**EXERCISE DETAILS:** Report the number of lines holding "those" in the material below, and nothing more.

**GIVEN DATA:**
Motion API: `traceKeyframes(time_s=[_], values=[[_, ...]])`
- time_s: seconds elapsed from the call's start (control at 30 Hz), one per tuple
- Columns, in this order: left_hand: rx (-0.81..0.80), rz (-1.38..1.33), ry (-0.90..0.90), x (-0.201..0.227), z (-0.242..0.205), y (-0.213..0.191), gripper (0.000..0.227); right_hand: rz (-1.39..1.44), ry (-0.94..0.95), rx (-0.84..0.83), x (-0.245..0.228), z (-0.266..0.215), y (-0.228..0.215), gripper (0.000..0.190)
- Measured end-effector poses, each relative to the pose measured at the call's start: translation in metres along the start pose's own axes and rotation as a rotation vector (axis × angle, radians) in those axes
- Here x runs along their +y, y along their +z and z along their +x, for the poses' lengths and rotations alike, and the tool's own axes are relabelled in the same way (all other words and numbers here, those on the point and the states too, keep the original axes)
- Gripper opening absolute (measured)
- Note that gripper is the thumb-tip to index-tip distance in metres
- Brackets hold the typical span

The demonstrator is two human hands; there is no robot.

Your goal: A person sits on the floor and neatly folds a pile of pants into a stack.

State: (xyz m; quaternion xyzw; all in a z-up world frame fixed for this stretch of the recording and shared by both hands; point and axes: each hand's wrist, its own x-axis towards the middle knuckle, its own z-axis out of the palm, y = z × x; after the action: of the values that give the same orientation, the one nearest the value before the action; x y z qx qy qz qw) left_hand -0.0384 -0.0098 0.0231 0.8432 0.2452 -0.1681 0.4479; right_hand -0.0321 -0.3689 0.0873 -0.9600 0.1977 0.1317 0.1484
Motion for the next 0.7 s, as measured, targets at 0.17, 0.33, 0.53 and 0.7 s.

**YOUR RESPONSE:** 2